The first line allows to call the script from the shell as an executable:

    #!/usr/bin/env python



Then, you need to import the required Python packages:

    import numpy as np
import scipy
import linear_operators as lo



Scipy is used in the script only to load an exemple image:

    im = scipy.lena()


Using matplotlib, you could take a look at the image using imshow for instance. Of course you need to import imshow from pylab if this is not already done. If your are using IPython with the --pylab option, the imshow import have already been done for you :
    imshow(im)


You would get this image :

Now, we start to use the linear_operator package to define a convolution operator:

      kernel = np.ones((3, 3))
model = lo.convolve_ndimage(im.shape, kernel)


This defines a convolution with an uniform kernel of shape 3x3 which is to be applied to an ndarray of the shape of the image.

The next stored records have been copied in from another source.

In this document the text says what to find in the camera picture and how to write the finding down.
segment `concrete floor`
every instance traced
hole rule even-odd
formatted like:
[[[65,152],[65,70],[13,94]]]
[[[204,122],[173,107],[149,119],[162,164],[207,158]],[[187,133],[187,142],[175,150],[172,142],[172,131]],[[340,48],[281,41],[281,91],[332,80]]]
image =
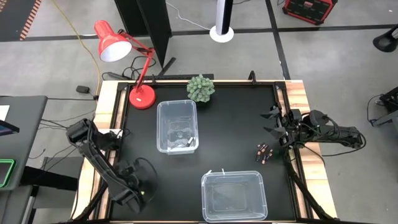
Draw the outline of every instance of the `concrete floor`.
[[[168,0],[183,17],[212,27],[216,0]],[[106,19],[118,30],[123,26],[113,1],[58,0],[80,34],[93,34],[93,24]],[[312,27],[286,16],[272,0],[278,27]],[[172,30],[198,30],[177,18],[168,7]],[[340,1],[323,26],[394,24],[398,20],[395,0]],[[234,28],[269,28],[271,23],[264,0],[252,0],[233,7]],[[321,110],[342,126],[356,126],[368,145],[359,152],[327,157],[326,170],[338,216],[342,220],[395,223],[398,220],[397,132],[392,126],[372,128],[366,121],[366,103],[374,95],[397,86],[395,63],[398,51],[383,53],[372,40],[385,30],[345,30],[280,33],[292,79],[304,80],[312,109]],[[28,34],[33,36],[73,35],[49,0],[43,0]],[[85,40],[96,55],[98,40]],[[0,92],[2,95],[47,95],[49,97],[89,98],[75,92],[77,85],[95,90],[97,77],[90,56],[77,40],[0,43]],[[99,61],[101,72],[120,73],[136,56],[116,63]],[[227,44],[216,44],[207,35],[172,37],[167,58],[176,57],[167,74],[214,73],[217,79],[245,79],[255,70],[260,79],[283,79],[272,33],[236,34]],[[149,74],[157,74],[155,66]],[[49,101],[46,119],[65,119],[95,109],[90,101]],[[384,110],[371,105],[376,118]],[[39,131],[31,156],[46,148],[42,157],[29,160],[39,167],[44,156],[51,157],[67,146],[63,131]],[[322,153],[346,151],[336,144],[322,144]],[[39,210],[34,223],[67,220],[69,208]]]

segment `green plant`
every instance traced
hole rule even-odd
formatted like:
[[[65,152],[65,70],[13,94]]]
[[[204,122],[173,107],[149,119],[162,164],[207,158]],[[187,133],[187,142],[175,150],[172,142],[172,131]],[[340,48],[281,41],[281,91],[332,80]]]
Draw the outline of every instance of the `green plant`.
[[[210,95],[215,92],[213,81],[208,78],[203,78],[200,74],[198,77],[193,77],[189,80],[187,85],[188,97],[195,102],[207,102],[210,100]]]

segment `white cable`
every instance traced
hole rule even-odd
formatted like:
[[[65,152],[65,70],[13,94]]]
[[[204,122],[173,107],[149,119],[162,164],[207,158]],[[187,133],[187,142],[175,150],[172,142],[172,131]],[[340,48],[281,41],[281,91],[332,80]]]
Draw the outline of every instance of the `white cable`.
[[[196,26],[198,26],[198,27],[200,27],[200,28],[202,28],[202,29],[210,30],[209,28],[203,27],[203,26],[201,26],[201,25],[199,25],[199,24],[197,24],[197,23],[194,23],[194,22],[192,22],[192,21],[190,21],[190,20],[188,20],[188,19],[182,18],[181,15],[180,15],[180,10],[179,10],[179,9],[177,9],[175,6],[173,6],[172,4],[170,4],[170,3],[168,3],[168,2],[166,2],[166,4],[168,4],[169,6],[173,7],[175,10],[177,10],[178,18],[180,18],[181,20],[187,21],[187,22],[189,22],[189,23],[191,23],[191,24],[193,24],[193,25],[196,25]]]

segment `clear plastic container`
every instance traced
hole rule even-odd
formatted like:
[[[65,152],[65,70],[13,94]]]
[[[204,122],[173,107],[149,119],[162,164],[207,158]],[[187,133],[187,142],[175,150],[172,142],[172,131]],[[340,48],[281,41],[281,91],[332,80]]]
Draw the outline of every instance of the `clear plastic container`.
[[[201,178],[201,204],[206,222],[263,220],[266,193],[257,171],[210,172]]]
[[[194,153],[199,146],[197,105],[192,100],[157,105],[157,149],[168,155]]]

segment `black tabletop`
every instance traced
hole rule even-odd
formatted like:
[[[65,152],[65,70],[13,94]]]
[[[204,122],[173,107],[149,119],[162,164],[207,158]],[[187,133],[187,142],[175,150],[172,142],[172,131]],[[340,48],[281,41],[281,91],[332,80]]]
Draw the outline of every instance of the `black tabletop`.
[[[114,203],[112,220],[202,221],[201,177],[213,172],[256,170],[264,180],[268,216],[266,220],[294,220],[289,181],[282,159],[277,156],[262,165],[255,161],[261,142],[278,150],[279,143],[264,129],[270,121],[260,117],[275,104],[271,85],[260,87],[216,87],[211,101],[197,104],[199,148],[193,154],[168,156],[156,148],[157,104],[185,100],[184,87],[156,88],[156,103],[148,110],[129,105],[120,161],[145,157],[159,174],[159,188],[153,200],[139,214]]]
[[[8,184],[0,191],[13,190],[19,185],[46,102],[46,96],[0,97],[0,105],[10,106],[5,121],[20,130],[17,134],[0,137],[0,159],[16,161]]]

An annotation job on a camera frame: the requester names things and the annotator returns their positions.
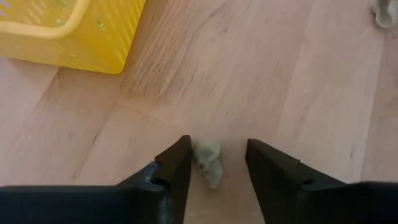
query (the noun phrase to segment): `yellow basket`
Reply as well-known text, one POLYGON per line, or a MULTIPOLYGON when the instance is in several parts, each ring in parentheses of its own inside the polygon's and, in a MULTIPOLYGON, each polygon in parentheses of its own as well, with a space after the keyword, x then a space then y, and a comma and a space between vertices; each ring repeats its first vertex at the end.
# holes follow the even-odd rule
POLYGON ((0 54, 120 73, 146 0, 0 0, 0 54))

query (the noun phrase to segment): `yellow plastic basket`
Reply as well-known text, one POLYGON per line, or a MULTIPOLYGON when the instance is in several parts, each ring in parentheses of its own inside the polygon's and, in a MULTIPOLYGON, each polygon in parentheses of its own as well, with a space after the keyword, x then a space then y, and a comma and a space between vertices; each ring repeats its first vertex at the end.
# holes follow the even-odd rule
POLYGON ((0 0, 0 55, 120 73, 146 0, 0 0))

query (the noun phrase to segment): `wooden floor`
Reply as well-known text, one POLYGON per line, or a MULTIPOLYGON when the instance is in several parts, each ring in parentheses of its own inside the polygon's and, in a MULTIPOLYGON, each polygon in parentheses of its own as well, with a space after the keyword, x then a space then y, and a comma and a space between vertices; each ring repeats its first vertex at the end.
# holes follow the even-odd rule
POLYGON ((398 181, 398 29, 373 0, 148 0, 125 72, 0 59, 0 185, 115 184, 181 135, 224 142, 186 223, 264 223, 258 138, 345 182, 398 181))

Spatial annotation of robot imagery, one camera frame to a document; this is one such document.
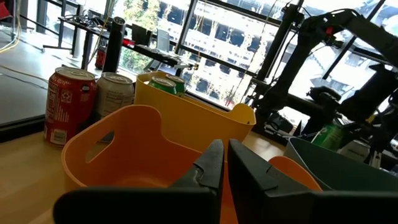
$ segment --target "window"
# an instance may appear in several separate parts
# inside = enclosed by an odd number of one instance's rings
[[[252,12],[256,12],[258,14],[262,14],[265,16],[270,16],[274,19],[282,20],[283,14],[281,13],[281,9],[285,7],[288,2],[293,4],[297,4],[297,0],[290,1],[290,0],[279,0],[276,2],[274,8],[271,11],[271,7],[274,4],[274,0],[226,0],[227,3],[232,4],[234,6],[241,7],[243,9],[250,10]]]
[[[77,12],[77,8],[70,6],[67,4],[65,15],[75,15]],[[61,16],[61,7],[52,4],[51,2],[47,2],[47,12],[45,15],[45,26],[55,32],[60,32],[60,21],[58,17]],[[73,33],[75,31],[75,27],[73,25],[63,23],[63,39],[62,41],[71,44],[73,40]],[[52,37],[58,38],[57,35],[51,33],[46,30],[45,33]]]
[[[260,69],[278,30],[268,24],[262,34],[263,22],[201,1],[197,3],[193,18],[185,39],[187,47],[242,68],[247,68],[254,57],[249,68],[252,72]]]
[[[337,9],[354,9],[361,15],[367,16],[379,1],[375,0],[335,0],[335,1],[319,1],[305,0],[303,7],[312,15],[317,16]]]
[[[363,57],[356,58],[351,52],[347,52],[339,64],[331,72],[330,76],[324,80],[322,76],[328,68],[328,58],[334,58],[335,52],[329,47],[324,47],[307,59],[300,69],[289,89],[289,93],[301,98],[308,98],[306,93],[311,87],[328,86],[336,90],[341,96],[341,101],[354,95],[355,91],[360,89],[375,73],[369,66],[377,64],[375,61]],[[380,109],[386,108],[386,101],[380,106]],[[290,119],[299,119],[300,116],[284,110],[285,115]]]
[[[182,55],[189,58],[192,54],[183,50]],[[182,78],[187,81],[187,91],[190,93],[229,109],[240,103],[251,79],[248,75],[244,76],[205,58],[200,60],[197,71],[186,70]]]
[[[82,4],[90,9],[104,14],[107,0],[73,0],[76,3]]]
[[[396,3],[396,1],[387,0],[373,17],[372,22],[378,26],[383,26],[390,34],[398,36],[398,3]],[[356,39],[354,45],[379,53],[376,49],[361,39]]]
[[[117,0],[113,16],[123,17],[127,24],[134,23],[155,33],[157,29],[167,30],[170,40],[178,41],[189,3],[190,0]],[[131,29],[126,30],[131,36]],[[141,73],[151,61],[149,57],[123,48],[120,66]]]

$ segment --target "table surface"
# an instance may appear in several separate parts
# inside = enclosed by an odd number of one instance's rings
[[[243,143],[265,160],[284,150],[256,133]],[[42,133],[0,144],[0,223],[53,223],[52,206],[64,193],[61,150]]]

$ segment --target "black cylinder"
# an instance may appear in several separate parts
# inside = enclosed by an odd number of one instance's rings
[[[376,73],[354,96],[342,102],[338,111],[352,121],[368,119],[377,107],[398,88],[396,73],[387,70],[383,64],[372,65]]]
[[[125,28],[126,21],[124,19],[120,17],[113,19],[103,72],[116,72],[118,70]]]

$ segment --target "gray bin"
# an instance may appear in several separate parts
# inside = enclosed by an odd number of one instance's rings
[[[308,141],[290,138],[284,156],[306,169],[323,190],[398,192],[398,178]]]

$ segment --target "yellow bin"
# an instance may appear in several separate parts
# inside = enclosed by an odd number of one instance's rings
[[[134,103],[153,106],[160,112],[163,135],[170,141],[203,152],[214,139],[222,139],[227,149],[229,139],[243,141],[255,125],[254,111],[245,104],[238,104],[232,111],[224,112],[144,83],[154,76],[165,75],[164,72],[138,75]]]

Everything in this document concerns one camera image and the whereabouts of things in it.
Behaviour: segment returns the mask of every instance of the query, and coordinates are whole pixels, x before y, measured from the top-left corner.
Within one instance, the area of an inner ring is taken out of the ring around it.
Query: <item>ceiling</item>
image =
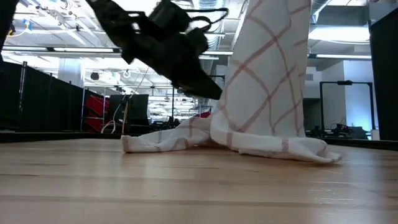
[[[125,10],[144,11],[148,15],[156,6],[158,0],[114,0]],[[220,40],[219,50],[231,50],[233,40],[238,30],[241,19],[241,10],[245,0],[226,0],[229,9],[228,17],[223,21],[223,36]],[[344,21],[352,21],[349,17],[353,14],[358,16],[358,12],[368,3],[367,0],[331,0],[319,16],[319,25],[341,26]],[[42,8],[56,9],[56,11],[46,11]],[[84,0],[21,0],[17,7],[17,14],[14,19],[16,34],[25,31],[24,20],[30,21],[28,32],[17,37],[10,37],[6,40],[6,45],[41,46],[41,47],[115,47],[107,35],[102,31],[93,11]],[[351,42],[330,42],[324,40],[309,40],[309,52],[322,54],[366,54],[369,55],[370,48],[367,43]],[[224,64],[227,57],[220,56],[214,64]],[[140,77],[146,72],[147,66],[141,62],[135,62],[130,67],[121,58],[101,58],[85,57],[81,58],[82,63],[88,69],[86,80],[90,82],[91,72],[112,72],[121,76],[120,81],[128,85],[140,82]],[[35,56],[35,55],[6,55],[5,60],[10,62],[22,63],[24,60],[30,66],[57,74],[59,58],[55,56]],[[310,59],[309,67],[326,67],[329,64],[327,59]],[[170,82],[154,73],[149,69],[144,83],[150,85],[167,85]]]

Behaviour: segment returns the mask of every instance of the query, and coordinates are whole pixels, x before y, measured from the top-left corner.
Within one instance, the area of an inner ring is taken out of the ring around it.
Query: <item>dish towel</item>
[[[311,0],[250,0],[217,112],[175,129],[122,136],[124,152],[167,152],[217,143],[241,154],[334,163],[305,137],[303,89]]]

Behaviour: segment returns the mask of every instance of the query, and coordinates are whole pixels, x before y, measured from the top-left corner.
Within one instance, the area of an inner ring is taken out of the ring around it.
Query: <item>black partition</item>
[[[398,141],[398,9],[369,30],[380,139]]]
[[[22,65],[4,65],[4,77],[0,83],[3,102],[0,129],[22,132],[80,131],[82,88],[29,66],[23,72]]]

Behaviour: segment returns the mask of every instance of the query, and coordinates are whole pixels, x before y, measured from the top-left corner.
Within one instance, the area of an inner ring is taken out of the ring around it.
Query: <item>desk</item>
[[[330,146],[341,165],[112,139],[0,144],[0,223],[397,223],[398,152]]]

To perform the convolution on the image, simply call the operator:

      data = model(im)


Alternatively, you can multiply the operator with the vectorized image:
      data = model * im.ravel()


The ravel method is required here as LinearOperators can only be multiplied to vectors. If an 2d array is passed, it is assumed to be a matrix and the matmat method is called, which is probably not what you want.

Adding noise to the data is quite simple thanks to numpy.random subpackage:

      noise = 1e1 * np.random.randn(*data.shape)
data += noise


Taking a look at the image, you would get something like this:

See how the image is blurred as compared to the original image.

Now that we have our exemple data, we want to try deconvolving the image knowing the kernel. For this, we make use of quadratic deconvolution using the conjugate gradient algorithm provided in linear_operators. First, we need to define priors to regularize the inversion. Otherwise, the result would be way too noisy.

      prior = [lo.diff(im.shape, axis=i) for i in xrange(im.ndim)]
hypers = (1e1, 1e1)


The hyperparameters "hypers" determines the importance to give to the priors relative to the likelihood. It is related to the amount of noise in the data.

Finally, we instantiate and call the conjugate gradient algorithm:

      algo = lo.QuadraticConjugateGradient(model, data, prior, hypers)
xe = algo()


The output need to be reshaped as an image as algorithms work only on vectors since the rely on the matvec method of LinearOperators
      xe.resize(im.shape)



Now, you can take a look at the result:

This is not perfect as quadratic deconvolution is not the best algorithm to perform deconvolution. In particular you can see ripples close to the edges of the images.

However this simple exemples illustrate how easy it is with the linear_operators package to set up a simple deconvolution script in about 15 lines of code.